Active Learning with Autogluon

Last Updated on July 17, 2023 by Editorial Team

Author(s): Ulyana Tkachenko

Originally published on Towards AI.

Train accurate models with minimal data labeling via Active Learning and AutoML

Training supervised machine learning models with large amounts of data can be expensive, time-consuming, and oftentimes unnecessary effort. Comparable results can be achieved with smaller sets of data, if you thoughtfully decide which datapoints to label. One popular class of techniques to decide what data to label in order to train the best model is called active learning.

Active learning utilizes an already trained model to help you decide which batch of additional data will be best to collect labels for under a fixed labeling budget. To obtain a good model with limited data labeling, we train an initial model on a small initial labeled training dataset, and then iterate the following steps: active learning to decide which data is most informative to label next (based on our current model), collect labels for this data and add them to our training dataset, re-train our model on all the data labeled thus far.

By selecting the most informative samples for labeling over multiple rounds, active learning can improve the model’s accuracy and reduce the overall labeling cost to train a model that achieves a particular accuracy.

In this article, I’ll demonstrate how to implement active learning with any image classification dataset using open-source Python tools: an AutoML package from Amazon called AutoGluon, and a recently published active learning algorithm called ActiveLab. If you want to jump straight to the implementation, check out my code here.

How does Active Learning work?

In Active Learning, a model is trained on a small, initial subset of labeled data. The trained model is then given all the unlabeled data points from which it actively selects which additional data points should be added to the labeled group. The model is then retrained on these additional labels and the process repeats until a large enough group is created. The size of the final training dataset is usually a lot smaller than if these same additional labels were selected randomly.

Active learning single iteration process. Original image adapted from ActiveLab.
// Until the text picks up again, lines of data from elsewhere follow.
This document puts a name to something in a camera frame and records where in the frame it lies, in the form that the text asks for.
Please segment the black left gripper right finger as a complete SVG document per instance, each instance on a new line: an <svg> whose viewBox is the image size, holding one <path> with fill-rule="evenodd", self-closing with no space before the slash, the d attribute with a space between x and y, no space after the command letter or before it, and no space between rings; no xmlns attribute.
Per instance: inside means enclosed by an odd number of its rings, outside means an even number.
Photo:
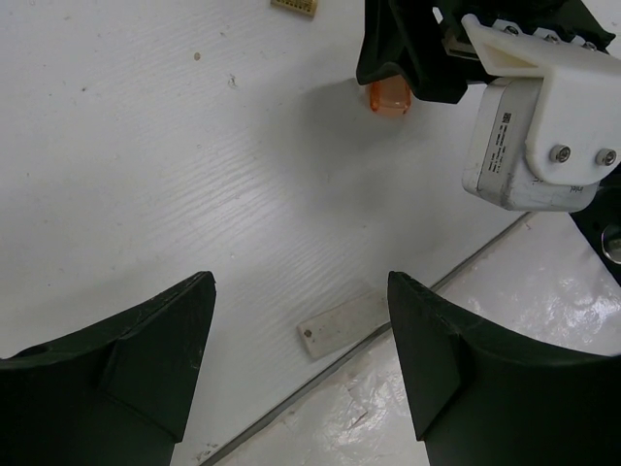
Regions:
<svg viewBox="0 0 621 466"><path fill-rule="evenodd" d="M471 313L402 272L387 299L416 438L433 465L616 465L620 360Z"/></svg>

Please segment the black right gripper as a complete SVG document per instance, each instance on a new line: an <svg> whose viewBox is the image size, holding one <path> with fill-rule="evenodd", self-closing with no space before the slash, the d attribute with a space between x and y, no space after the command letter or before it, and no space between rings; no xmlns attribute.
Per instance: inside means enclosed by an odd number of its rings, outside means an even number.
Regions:
<svg viewBox="0 0 621 466"><path fill-rule="evenodd" d="M505 20L521 33L548 29L562 42L582 39L606 51L614 35L582 1L384 1L364 2L364 37L355 70L360 85L404 76L416 98L459 102L470 83L490 83L476 55L451 52L446 39L470 46L462 19L473 15L491 27ZM409 63L403 65L403 54Z"/></svg>

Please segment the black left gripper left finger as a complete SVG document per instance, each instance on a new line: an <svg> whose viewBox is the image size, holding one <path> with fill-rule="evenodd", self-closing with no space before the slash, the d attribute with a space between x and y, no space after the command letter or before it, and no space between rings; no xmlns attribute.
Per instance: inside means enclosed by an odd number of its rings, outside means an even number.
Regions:
<svg viewBox="0 0 621 466"><path fill-rule="evenodd" d="M146 302L1 361L4 465L168 465L216 298L198 272Z"/></svg>

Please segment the orange translucent case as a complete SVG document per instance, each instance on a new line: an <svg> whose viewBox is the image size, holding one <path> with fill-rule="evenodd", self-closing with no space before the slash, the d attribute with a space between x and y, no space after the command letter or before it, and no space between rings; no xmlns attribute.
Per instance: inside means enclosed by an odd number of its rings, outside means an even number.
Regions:
<svg viewBox="0 0 621 466"><path fill-rule="evenodd" d="M411 91L401 77L392 77L367 86L370 109L386 117L405 115L411 105Z"/></svg>

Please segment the small yellow eraser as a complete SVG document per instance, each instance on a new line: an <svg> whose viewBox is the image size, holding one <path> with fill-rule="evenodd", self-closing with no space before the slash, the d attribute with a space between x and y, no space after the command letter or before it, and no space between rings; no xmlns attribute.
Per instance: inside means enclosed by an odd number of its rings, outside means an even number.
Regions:
<svg viewBox="0 0 621 466"><path fill-rule="evenodd" d="M317 0L271 0L272 6L285 9L306 17L314 17L316 14Z"/></svg>

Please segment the grey rectangular eraser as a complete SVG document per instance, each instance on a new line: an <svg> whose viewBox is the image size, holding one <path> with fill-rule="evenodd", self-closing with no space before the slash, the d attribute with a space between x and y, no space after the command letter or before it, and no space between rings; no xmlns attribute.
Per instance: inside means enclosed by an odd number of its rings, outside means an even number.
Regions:
<svg viewBox="0 0 621 466"><path fill-rule="evenodd" d="M389 322L386 292L376 289L297 326L308 356L317 360L372 335Z"/></svg>
There are different strategies that a model can use to select additional data points for labeling during active learning. The most basic approach is to just randomly choose which data to label next. Another common approach is uncertainty sampling, which selects examples that the model is most uncertain about or has the lowest confidence in its predictions. ActiveLab is an advanced variant of such uncertainty sampling, which has been shown to train better classifiers than other popular active learning methods via extensive benchmarks.

AutoML with AutoGluon

AutoGluon is an open-source automated machine-learning library developed by Amazon that aims to simplify the process of building machine-learning models. It automates many aspects of the machine learning pipeline, such as transfer learning, feature engineering, model selection, and hyperparameter tuning, which can be time-consuming and require advanced expertise. Both AutoGluon and ActiveLab can be used not only for images, but other data modalities like text or tabular data as well. Thus you can use the same pipeline demonstrated here to efficiently label many types of data!

Experiment

For my experiment, I used the caltech256 dataset, which is a classification dataset of 256 different classes, each with roughly ~80 images per class and one background class. I began by splitting the data into a train-test split where df_train was used in the active learning experiment and df_test as kept as held-out data used only for reporting model performance after every active learning round.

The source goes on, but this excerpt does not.